* _Your assignment_
Copy each line from the data that has the word "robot" in it.
*** Excerpted data ***
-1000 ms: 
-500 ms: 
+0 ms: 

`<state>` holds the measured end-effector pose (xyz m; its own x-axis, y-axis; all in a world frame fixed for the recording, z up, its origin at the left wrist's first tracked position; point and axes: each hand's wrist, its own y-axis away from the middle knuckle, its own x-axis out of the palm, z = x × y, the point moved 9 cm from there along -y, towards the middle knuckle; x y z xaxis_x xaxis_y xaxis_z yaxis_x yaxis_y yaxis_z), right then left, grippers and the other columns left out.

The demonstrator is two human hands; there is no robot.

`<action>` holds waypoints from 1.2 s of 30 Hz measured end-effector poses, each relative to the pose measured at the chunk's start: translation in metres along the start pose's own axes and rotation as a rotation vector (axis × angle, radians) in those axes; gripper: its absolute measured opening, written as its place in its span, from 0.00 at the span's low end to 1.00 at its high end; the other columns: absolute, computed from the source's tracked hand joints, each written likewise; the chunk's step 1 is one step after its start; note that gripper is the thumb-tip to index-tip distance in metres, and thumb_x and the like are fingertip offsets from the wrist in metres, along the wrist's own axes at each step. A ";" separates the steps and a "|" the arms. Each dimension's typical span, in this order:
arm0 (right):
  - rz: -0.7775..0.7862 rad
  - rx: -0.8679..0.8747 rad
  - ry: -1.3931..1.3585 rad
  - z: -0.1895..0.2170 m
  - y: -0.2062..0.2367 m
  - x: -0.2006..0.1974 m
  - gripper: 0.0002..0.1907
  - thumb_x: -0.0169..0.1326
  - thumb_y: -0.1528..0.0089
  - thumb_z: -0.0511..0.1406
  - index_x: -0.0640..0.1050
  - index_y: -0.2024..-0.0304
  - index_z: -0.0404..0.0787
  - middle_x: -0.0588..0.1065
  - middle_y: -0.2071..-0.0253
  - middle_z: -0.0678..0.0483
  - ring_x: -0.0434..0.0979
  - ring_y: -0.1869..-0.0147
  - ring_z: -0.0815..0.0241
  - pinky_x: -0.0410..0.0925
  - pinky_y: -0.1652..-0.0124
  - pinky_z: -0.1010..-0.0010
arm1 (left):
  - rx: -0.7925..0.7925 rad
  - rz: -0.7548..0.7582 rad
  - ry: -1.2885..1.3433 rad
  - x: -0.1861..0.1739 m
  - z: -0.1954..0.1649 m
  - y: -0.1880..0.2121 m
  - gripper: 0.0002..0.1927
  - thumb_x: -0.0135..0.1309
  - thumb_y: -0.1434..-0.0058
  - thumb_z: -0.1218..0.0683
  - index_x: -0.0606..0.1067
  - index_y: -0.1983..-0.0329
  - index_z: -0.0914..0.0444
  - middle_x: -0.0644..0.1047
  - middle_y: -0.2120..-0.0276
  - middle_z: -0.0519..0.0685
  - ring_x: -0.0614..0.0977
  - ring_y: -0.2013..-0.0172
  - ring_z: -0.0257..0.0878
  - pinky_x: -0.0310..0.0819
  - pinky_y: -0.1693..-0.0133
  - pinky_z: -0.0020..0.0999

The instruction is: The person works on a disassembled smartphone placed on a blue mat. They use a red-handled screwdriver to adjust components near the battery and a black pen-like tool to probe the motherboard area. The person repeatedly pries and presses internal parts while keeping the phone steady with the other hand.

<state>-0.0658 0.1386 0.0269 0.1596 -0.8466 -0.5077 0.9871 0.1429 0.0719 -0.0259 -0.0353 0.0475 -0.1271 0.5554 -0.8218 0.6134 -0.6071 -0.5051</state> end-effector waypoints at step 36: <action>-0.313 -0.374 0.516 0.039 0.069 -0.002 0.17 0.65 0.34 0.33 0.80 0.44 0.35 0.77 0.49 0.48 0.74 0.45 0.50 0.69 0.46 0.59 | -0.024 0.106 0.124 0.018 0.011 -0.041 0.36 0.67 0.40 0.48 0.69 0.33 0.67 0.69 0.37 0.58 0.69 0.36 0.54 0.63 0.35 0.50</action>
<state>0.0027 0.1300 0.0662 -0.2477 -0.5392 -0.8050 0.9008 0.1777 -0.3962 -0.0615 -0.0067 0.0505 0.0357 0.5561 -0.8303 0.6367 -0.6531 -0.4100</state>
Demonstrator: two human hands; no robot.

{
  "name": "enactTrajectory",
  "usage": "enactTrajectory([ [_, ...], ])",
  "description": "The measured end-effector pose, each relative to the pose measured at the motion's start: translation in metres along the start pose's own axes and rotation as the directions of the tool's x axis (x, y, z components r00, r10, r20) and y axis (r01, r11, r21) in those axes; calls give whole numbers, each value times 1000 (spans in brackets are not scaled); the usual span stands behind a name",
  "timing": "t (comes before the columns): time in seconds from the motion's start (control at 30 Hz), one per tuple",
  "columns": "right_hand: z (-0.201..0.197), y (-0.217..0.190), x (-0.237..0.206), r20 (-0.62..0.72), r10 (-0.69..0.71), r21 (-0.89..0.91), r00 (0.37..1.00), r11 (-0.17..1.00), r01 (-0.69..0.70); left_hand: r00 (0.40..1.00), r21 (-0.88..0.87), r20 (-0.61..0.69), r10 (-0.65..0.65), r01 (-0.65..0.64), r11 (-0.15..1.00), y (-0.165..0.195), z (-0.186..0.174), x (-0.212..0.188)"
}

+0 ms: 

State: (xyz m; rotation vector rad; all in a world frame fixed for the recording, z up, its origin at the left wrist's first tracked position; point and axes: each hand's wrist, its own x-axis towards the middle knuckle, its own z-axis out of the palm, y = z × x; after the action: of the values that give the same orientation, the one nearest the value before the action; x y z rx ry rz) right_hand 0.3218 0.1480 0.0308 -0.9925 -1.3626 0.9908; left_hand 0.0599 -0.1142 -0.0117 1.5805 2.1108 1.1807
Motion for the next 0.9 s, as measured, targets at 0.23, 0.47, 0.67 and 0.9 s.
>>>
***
* _Response_
The demonstrator is two human hands; there is no robot.
Demonstrator: two human hands; no robot.

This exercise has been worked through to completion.